**Instructions for the task**
Return the whole of the data exactly.

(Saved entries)
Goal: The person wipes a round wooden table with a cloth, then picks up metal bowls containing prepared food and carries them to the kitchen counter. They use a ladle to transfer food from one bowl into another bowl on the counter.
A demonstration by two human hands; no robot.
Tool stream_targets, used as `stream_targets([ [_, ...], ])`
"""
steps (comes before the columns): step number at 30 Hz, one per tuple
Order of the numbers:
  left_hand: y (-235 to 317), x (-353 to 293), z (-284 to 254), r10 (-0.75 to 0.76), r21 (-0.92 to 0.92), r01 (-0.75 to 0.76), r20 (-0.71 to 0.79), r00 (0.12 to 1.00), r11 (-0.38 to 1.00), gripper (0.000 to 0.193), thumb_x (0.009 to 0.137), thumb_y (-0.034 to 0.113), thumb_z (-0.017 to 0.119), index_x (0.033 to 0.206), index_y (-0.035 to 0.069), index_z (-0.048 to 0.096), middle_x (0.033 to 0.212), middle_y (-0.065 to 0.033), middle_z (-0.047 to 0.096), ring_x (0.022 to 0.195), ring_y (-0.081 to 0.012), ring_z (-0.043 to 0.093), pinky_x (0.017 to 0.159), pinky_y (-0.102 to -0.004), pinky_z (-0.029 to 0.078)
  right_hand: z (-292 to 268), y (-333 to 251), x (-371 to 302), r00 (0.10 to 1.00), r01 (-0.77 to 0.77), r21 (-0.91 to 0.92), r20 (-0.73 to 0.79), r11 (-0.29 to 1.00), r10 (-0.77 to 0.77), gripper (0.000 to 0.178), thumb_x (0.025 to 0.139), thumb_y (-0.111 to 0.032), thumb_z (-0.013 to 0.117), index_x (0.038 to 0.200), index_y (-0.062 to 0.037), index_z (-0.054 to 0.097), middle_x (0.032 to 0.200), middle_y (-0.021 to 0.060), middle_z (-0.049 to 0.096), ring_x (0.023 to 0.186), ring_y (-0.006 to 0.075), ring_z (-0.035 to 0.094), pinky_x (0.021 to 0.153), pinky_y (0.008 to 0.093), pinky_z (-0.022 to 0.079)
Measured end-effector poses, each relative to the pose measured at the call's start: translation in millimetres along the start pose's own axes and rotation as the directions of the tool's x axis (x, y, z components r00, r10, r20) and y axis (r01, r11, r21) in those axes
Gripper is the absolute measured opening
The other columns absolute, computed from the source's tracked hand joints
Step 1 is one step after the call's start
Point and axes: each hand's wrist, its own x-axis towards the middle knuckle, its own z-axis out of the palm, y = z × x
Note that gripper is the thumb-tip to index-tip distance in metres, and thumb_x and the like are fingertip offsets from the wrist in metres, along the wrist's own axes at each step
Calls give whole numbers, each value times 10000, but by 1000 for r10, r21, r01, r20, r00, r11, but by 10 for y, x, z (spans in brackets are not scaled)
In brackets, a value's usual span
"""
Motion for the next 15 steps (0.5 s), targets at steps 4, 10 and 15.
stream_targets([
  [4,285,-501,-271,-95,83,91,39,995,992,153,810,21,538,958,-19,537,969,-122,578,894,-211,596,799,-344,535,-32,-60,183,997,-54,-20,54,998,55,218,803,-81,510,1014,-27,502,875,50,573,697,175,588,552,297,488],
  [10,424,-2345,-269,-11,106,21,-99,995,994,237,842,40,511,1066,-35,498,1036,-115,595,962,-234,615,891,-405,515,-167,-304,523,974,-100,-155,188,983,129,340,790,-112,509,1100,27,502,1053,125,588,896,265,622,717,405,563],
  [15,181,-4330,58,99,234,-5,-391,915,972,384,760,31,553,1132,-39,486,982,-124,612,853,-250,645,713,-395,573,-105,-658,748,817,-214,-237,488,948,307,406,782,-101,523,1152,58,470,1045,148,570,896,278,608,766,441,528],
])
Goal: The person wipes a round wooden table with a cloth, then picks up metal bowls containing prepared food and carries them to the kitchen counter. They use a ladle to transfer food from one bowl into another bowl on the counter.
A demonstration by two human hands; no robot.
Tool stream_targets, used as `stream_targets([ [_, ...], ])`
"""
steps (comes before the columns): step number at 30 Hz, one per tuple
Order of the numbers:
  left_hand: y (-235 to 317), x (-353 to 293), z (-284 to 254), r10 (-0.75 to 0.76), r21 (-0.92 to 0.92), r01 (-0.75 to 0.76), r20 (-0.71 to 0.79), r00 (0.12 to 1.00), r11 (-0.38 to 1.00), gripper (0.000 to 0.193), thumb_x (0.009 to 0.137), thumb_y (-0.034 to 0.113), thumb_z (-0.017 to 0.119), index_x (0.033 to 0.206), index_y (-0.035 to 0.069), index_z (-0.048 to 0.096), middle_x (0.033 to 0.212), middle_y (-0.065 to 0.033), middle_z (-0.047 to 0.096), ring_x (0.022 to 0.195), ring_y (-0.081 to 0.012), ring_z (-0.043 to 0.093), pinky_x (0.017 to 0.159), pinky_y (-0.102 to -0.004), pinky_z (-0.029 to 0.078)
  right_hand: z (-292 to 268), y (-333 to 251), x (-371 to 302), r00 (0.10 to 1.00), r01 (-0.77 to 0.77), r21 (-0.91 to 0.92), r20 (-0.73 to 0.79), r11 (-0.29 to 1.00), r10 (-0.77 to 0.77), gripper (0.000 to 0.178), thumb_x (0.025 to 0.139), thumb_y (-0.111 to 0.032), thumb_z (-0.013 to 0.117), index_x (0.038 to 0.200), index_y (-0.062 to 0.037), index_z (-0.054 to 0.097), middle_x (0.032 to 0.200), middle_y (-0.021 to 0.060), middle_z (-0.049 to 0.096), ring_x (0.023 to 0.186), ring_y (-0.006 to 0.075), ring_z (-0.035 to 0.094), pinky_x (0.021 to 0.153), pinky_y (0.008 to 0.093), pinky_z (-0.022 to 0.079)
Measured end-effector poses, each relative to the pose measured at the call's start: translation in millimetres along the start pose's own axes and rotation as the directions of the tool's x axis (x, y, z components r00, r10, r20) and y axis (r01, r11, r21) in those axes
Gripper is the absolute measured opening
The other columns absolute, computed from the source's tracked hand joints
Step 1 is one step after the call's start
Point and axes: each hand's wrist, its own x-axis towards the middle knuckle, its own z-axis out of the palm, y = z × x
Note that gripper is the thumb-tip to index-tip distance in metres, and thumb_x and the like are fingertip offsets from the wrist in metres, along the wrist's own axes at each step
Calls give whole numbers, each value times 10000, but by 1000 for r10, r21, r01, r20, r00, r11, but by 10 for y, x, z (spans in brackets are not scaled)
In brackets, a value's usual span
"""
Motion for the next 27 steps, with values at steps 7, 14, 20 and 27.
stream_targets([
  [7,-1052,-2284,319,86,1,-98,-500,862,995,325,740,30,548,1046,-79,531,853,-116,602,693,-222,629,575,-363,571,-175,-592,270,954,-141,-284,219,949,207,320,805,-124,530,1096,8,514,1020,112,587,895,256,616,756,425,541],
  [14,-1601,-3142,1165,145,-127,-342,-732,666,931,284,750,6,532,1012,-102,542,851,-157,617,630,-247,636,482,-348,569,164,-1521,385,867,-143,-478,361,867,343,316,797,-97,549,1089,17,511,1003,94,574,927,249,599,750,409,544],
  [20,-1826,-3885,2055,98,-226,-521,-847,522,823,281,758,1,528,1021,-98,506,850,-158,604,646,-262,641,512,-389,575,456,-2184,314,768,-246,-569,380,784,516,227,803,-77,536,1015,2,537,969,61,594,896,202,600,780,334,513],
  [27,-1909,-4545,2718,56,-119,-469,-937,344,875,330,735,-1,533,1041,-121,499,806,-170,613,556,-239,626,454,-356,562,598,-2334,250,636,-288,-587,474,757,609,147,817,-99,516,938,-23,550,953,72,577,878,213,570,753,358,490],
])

**Task answer**
Goal: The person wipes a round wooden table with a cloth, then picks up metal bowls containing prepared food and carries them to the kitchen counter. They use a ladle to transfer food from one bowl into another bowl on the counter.
A demonstration by two human hands; no robot.
Tool stream_targets, used as `stream_targets([ [_, ...], ])`
"""
steps (comes before the columns): step number at 30 Hz, one per tuple
Order of the numbers:
  left_hand: y (-235 to 317), x (-353 to 293), z (-284 to 254), r10 (-0.75 to 0.76), r21 (-0.92 to 0.92), r01 (-0.75 to 0.76), r20 (-0.71 to 0.79), r00 (0.12 to 1.00), r11 (-0.38 to 1.00), gripper (0.000 to 0.193), thumb_x (0.009 to 0.137), thumb_y (-0.034 to 0.113), thumb_z (-0.017 to 0.119), index_x (0.033 to 0.206), index_y (-0.035 to 0.069), index_z (-0.048 to 0.096), middle_x (0.033 to 0.212), middle_y (-0.065 to 0.033), middle_z (-0.047 to 0.096), ring_x (0.022 to 0.195), ring_y (-0.081 to 0.012), ring_z (-0.043 to 0.093), pinky_x (0.017 to 0.159), pinky_y (-0.102 to -0.004), pinky_z (-0.029 to 0.078)
  right_hand: z (-292 to 268), y (-333 to 251), x (-371 to 302), r00 (0.10 to 1.00), r01 (-0.77 to 0.77), r21 (-0.91 to 0.92), r20 (-0.73 to 0.79), r11 (-0.29 to 1.00), r10 (-0.77 to 0.77), gripper (0.000 to 0.178), thumb_x (0.025 to 0.139), thumb_y (-0.111 to 0.032), thumb_z (-0.013 to 0.117), index_x (0.038 to 0.200), index_y (-0.062 to 0.037), index_z (-0.054 to 0.097), middle_x (0.032 to 0.200), middle_y (-0.021 to 0.060), middle_z (-0.049 to 0.096), ring_x (0.023 to 0.186), ring_y (-0.006 to 0.075), ring_z (-0.035 to 0.094), pinky_x (0.021 to 0.153), pinky_y (0.008 to 0.093), pinky_z (-0.022 to 0.079)
Measured end-effector poses, each relative to the pose measured at the call's start: translation in millimetres along the start pose's own axes and rotation as the directions of the tool's x axis (x, y, z components r00, r10, r20) and y axis (r01, r11, r21) in those axes
Gripper is the absolute measured opening
The other columns absolute, computed from the source's tracked hand joints
Step 1 is one step after the call's start
Point and axes: each hand's wrist, its own x-axis towards the middle knuckle, its own z-axis out of the palm, y = z × x
Note that gripper is the thumb-tip to index-tip distance in metres, and thumb_x and the like are fingertip offsets from the wrist in metres, along the wrist's own axes at each step
Calls give whole numbers, each value times 10000, but by 1000 for r10, r21, r01, r20, r00, r11, but by 10 for y, x, z (spans in brackets are not scaled)
In brackets, a value's usual span
"""
Motion for the next 15 steps (0.5 s), targets at steps 4, 10 and 15.
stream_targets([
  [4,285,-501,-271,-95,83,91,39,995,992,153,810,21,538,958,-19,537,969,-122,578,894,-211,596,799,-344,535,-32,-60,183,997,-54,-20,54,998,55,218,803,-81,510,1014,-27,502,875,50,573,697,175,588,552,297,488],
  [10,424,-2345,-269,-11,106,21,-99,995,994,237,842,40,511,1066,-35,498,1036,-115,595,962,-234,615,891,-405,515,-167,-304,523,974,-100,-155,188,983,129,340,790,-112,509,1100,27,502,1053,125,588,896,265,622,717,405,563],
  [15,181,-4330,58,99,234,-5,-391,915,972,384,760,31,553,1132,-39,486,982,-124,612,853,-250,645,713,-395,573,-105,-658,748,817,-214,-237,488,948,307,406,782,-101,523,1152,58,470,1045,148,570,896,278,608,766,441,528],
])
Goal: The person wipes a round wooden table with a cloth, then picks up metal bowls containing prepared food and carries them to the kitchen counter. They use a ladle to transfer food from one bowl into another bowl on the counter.
A demonstration by two human hands; no robot.
Tool stream_targets, used as `stream_targets([ [_, ...], ])`
"""
steps (comes before the columns): step number at 30 Hz, one per tuple
Order of the numbers:
  left_hand: y (-235 to 317), x (-353 to 293), z (-284 to 254), r10 (-0.75 to 0.76), r21 (-0.92 to 0.92), r01 (-0.75 to 0.76), r20 (-0.71 to 0.79), r00 (0.12 to 1.00), r11 (-0.38 to 1.00), gripper (0.000 to 0.193), thumb_x (0.009 to 0.137), thumb_y (-0.034 to 0.113), thumb_z (-0.017 to 0.119), index_x (0.033 to 0.206), index_y (-0.035 to 0.069), index_z (-0.048 to 0.096), middle_x (0.033 to 0.212), middle_y (-0.065 to 0.033), middle_z (-0.047 to 0.096), ring_x (0.022 to 0.195), ring_y (-0.081 to 0.012), ring_z (-0.043 to 0.093), pinky_x (0.017 to 0.159), pinky_y (-0.102 to -0.004), pinky_z (-0.029 to 0.078)
  right_hand: z (-292 to 268), y (-333 to 251), x (-371 to 302), r00 (0.10 to 1.00), r01 (-0.77 to 0.77), r21 (-0.91 to 0.92), r20 (-0.73 to 0.79), r11 (-0.29 to 1.00), r10 (-0.77 to 0.77), gripper (0.000 to 0.178), thumb_x (0.025 to 0.139), thumb_y (-0.111 to 0.032), thumb_z (-0.013 to 0.117), index_x (0.038 to 0.200), index_y (-0.062 to 0.037), index_z (-0.054 to 0.097), middle_x (0.032 to 0.200), middle_y (-0.021 to 0.060), middle_z (-0.049 to 0.096), ring_x (0.023 to 0.186), ring_y (-0.006 to 0.075), ring_z (-0.035 to 0.094), pinky_x (0.021 to 0.153), pinky_y (0.008 to 0.093), pinky_z (-0.022 to 0.079)
Measured end-effector poses, each relative to the pose measured at the call's start: translation in millimetres along the start pose's own axes and rotation as the directions of the tool's x axis (x, y, z components r00, r10, r20) and y axis (r01, r11, r21) in those axes
Gripper is the absolute measured opening
The other columns absolute, computed from the source's tracked hand joints
Step 1 is one step after the call's start
Point and axes: each hand's wrist, its own x-axis towards the middle knuckle, its own z-axis out of the palm, y = z × x
Note that gripper is the thumb-tip to index-tip distance in metres, and thumb_x and the like are fingertip offsets from the wrist in metres, along the wrist's own axes at each step
Calls give whole numbers, each value times 10000, but by 1000 for r10, r21, r01, r20, r00, r11, but by 10 for y, x, z (spans in brackets are not scaled)
In brackets, a value's usual span
"""
Motion for the next 27 steps, with values at steps 7, 14, 20 and 27.
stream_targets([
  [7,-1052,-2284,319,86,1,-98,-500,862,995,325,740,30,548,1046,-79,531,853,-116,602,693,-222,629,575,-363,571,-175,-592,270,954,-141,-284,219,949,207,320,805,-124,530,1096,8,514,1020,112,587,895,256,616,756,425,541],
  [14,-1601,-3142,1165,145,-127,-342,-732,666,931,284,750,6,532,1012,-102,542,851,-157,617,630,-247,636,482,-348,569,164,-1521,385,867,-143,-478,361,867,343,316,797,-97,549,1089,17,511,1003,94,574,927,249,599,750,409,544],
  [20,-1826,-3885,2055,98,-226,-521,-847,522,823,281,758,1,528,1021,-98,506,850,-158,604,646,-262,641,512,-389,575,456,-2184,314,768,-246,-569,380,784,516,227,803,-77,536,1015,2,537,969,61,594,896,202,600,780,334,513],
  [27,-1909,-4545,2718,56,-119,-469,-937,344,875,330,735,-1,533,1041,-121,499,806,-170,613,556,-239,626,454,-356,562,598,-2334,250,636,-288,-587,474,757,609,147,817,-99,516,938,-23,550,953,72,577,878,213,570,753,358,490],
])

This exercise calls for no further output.